It’s time to revisit the price model for Allergan (AGN) first estimated in January 2011. As before, we model the monthly (adjusted for dividends and splits) closing prices between July 2003 and March 2011. It is found that the best fit model obtained in January is still valid in April 2011 with almost the same coefficients and time lags (see Appendix for details of our deterministic share pricing concept).
Briefly, we decompose a share price into a weighed sum of two individual CPI components, linear time trend component and constant free term. We allow positive and negative time lags between variables and seek to minimize the RMS model error by varying all involved coefficients. The set of CPI components consists of 92 independent price indices of different level: from major (overall and core CPI) to very small (photo and related materials). When both defining components lead the modeled price, one can predict future evolution of the stock; at least in the near future. The bets-fit two-component (2-C) model for AGN is as follows:
AGN(t)= -1.90FH(t-3) – 1.63THI(t-0) +16.56(t-1990) + 337.58
where AGN(t) is the price of a share in US dolars, FH in the index of food at home leading the stock price by 3 months, THI is the index of tenants’ and household insurance, (t-1990) is the elapsed time. Quantitatively, the best fit model provides RMSE=$3.37 for the period between July 2003 and March 2011. Also, it has been valid during the past seventeen months and we expect it to be valid in the first half of 2011, at least. The defining CPI indices are displayed in Figure 1. The FH index has been growing at a high rate during since December 2011. This effect did not overcome the positive time trend of $16.6 per year and the fall in the THI during the same time. The share may grow in the second quarter if all the observed trends hold.
Figure 1. The price indices THI and FH between 2002 and 2011
Figure 2. Observed and predicted share prices AGN.
In its general form, our pricing model is as follows:
sp(tj) = Σbi∙CPIi(tj-ti) + c∙(tj-2000 ) + d + ej (1)
where sp(tj) is the share price at discrete (calendar) times tj, j=1,…,J; CPIi(tj-ti) is the i-th component of the CPI with the time lag ti, i=1,..,I; bi, c and d are empirical coefficients of the linear and constant term; ej is the residual error, which statistical properties have to be scrutinized. By definition, the bets-fit model minimizes the RMS residual error. The time lags are expected because of the delay between the change in one price (stock or goods and services) and the reaction of related prices. It is a fundamental feature of the model that the lags in (1) may be both negative and positive. In this study, we limit the largest lag to eleven months. Apparently, this is an artificial limitation and might be changed in a more elaborated model.
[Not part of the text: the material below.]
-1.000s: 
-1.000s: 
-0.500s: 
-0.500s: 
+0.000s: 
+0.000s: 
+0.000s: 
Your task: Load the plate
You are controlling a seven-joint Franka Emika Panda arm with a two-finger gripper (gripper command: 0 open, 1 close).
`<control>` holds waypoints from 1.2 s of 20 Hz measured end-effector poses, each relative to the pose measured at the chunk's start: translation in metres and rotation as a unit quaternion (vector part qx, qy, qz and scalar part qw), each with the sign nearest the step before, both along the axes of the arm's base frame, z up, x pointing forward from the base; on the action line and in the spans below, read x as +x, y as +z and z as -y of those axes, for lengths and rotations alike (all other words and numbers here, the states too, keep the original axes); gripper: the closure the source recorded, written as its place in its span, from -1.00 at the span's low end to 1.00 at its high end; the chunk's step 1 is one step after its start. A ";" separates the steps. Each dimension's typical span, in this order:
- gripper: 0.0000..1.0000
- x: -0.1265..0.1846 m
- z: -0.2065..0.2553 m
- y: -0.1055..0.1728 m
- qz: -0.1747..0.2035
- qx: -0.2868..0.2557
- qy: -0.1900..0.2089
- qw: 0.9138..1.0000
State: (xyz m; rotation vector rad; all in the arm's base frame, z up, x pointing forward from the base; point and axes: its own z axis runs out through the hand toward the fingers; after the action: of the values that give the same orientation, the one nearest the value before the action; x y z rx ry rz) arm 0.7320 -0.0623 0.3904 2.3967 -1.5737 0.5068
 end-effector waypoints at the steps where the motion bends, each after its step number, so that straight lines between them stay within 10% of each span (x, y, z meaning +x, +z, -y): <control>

System (1) contains J equations for I+2 coefficients. For POM we use a time series from July 2003 to March 2011, i.e. 94 monthly readings. Due to the negative effects of a larger set of defining CPI components their number for all models is (I=) 2. To resolve the system, we use standard methods of matrix inversion. As a rule, solutions of (1) are stable with all coefficients far from zero. In the POM model, we use 92 CPI components. They are not seasonally adjusted indices and were retrieved from the database provided by the Bureau of Labor Statistics.
Due to obvious reasons, longer time series guarantee a better resolution between defining CPIs. In general, there are two sources of uncertainty associated with the difference between observed and predicted prices. First, we have taken the monthly close prices (adjusted for splits and dividends) from a large number of recorded prices: monthly and daily open, close, high, and low prices, their combinations as well as averaged prices. Second source of uncertainty is related to all kinds of measurement errors and intrinsic stochastic properties of the CPI and its components. One should also bear in mind all uncertainties associated with the CPI definition based on a fixed basket of goods and services, which prices are tracked in few selected places. Such measurement errors are directly mapped into the model residual errors. Both uncertainties, as related to stocks and CPI, also fluctuate from month to month.